Zhu Hualei, senior investment advisor at Shaanxi Jufeng Investment Information Co., Ltd., also told reporters that the progress of new special bond issuance this year is notably faster than last year, which directly reflects the proactive fiscal policy and efficiency improvements in 2026. Moderate scale, targeted allocation, and standardized management of new special bonds provide strong support for a good start to the “14th Five-Year Plan.”

Looking back at 2025, the issuance of new special bonds effectively played a role in government investment-driven and guiding growth.
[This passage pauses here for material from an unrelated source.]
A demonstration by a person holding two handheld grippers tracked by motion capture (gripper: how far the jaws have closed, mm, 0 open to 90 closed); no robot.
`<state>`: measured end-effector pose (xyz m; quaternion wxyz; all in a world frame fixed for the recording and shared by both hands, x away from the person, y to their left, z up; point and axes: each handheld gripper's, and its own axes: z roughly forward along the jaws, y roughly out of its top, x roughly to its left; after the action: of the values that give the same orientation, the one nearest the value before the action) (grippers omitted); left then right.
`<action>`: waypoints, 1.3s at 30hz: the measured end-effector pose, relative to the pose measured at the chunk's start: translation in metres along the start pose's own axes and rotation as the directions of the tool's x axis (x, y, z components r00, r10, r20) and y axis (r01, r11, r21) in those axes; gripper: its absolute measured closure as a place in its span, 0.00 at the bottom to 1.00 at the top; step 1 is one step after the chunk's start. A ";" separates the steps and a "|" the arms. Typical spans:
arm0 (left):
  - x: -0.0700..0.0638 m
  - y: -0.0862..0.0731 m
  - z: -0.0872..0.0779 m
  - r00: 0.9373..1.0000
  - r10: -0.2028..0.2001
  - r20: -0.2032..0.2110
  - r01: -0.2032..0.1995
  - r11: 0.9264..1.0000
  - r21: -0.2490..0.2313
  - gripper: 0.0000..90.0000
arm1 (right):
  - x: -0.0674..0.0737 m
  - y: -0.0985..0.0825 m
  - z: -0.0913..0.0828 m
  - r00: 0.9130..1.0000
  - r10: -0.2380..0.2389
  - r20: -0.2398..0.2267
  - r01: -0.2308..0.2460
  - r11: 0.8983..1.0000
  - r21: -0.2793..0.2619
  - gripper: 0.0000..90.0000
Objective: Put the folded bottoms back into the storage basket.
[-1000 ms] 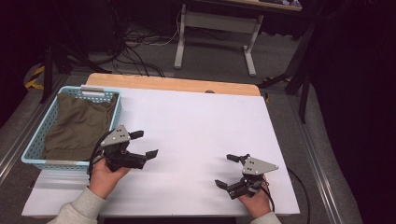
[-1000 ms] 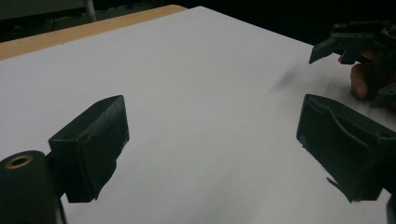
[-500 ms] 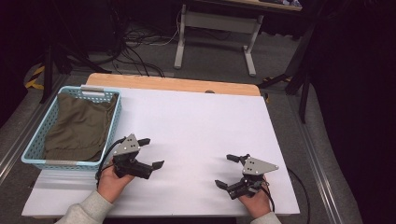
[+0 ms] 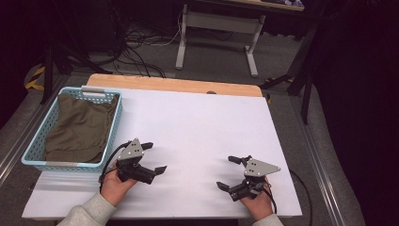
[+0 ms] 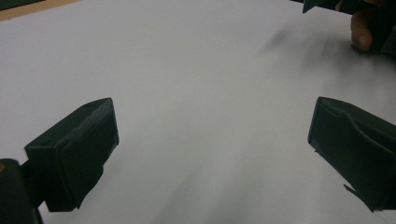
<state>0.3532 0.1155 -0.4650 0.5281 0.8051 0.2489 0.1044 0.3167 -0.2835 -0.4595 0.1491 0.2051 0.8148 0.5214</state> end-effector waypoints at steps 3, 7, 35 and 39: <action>0.003 -0.002 0.001 1.000 -0.009 0.004 0.009 1.000 0.000 0.03 | 0.000 0.000 0.000 1.000 -0.001 -0.001 0.001 1.000 0.000 0.01; 0.005 -0.003 0.001 1.000 -0.005 0.000 0.005 1.000 -0.017 0.03 | 0.000 0.000 0.000 1.000 -0.002 -0.001 0.002 1.000 0.001 0.01; 0.007 -0.004 0.002 1.000 0.008 -0.002 -0.008 1.000 -0.030 0.02 | 0.000 0.000 0.000 1.000 -0.002 0.001 0.002 1.000 0.005 0.01; 0.008 -0.004 0.002 1.000 0.000 0.001 0.000 0.999 -0.034 0.02 | 0.000 0.000 0.000 1.000 -0.003 0.002 0.003 1.000 0.005 0.01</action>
<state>0.3596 0.1197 -0.4702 0.5418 0.7961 0.2469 0.1079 0.3166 -0.2833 -0.4597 0.1502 0.2049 0.8163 0.5188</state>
In 2025, China’s new local government special debt quota was 4.4 trillion yuan, an increase of 500 billion yuan from 2024. The funds mainly supported transportation infrastructure, affordable housing projects, urban renewal, social services, agriculture, forestry, water conservancy, ecological protection, and strategic emerging industries infrastructure, supporting over 48,000 projects, with project capital exceeding 300 billion yuan, helping to expand effective investment.

This year’s Government Work Report explicitly proposed to allocate 4.4 trillion yuan in local government special bonds, improve the management of negative lists for special projects, and pilot self-review and approval. The focus is on supporting major project construction, replacing implicit debt, and clearing government arrears.

Song Xiangqing stated that the rapid implementation of new special bonds will directly boost infrastructure investment growth, focusing on transportation, municipal, new infrastructure, and livelihood projects. It will leverage social capital to create multiplier effects, revive industries such as building materials and construction machinery, and support regional economic recovery. For local economies, this not only ensures the implementation of major projects and addresses infrastructure gaps but also replaces implicit debt and clears government arrears, improving the business environment and corporate cash flow. This will form a virtuous cycle of increased investment, industrial efficiency, and employment expansion, consolidating the momentum for regional economic recovery.

Zhu Hualei believes that the “accelerated run” of new special bonds in the first quarter of 2026 is not just about increased investment but also a combination of measures to stabilize growth, prevent risks, and adjust the economic structure. In the short term, it supports economic growth through infrastructure investment, and in the medium to long term, it fosters new industries, injecting strong and sustainable momentum into high-quality regional development.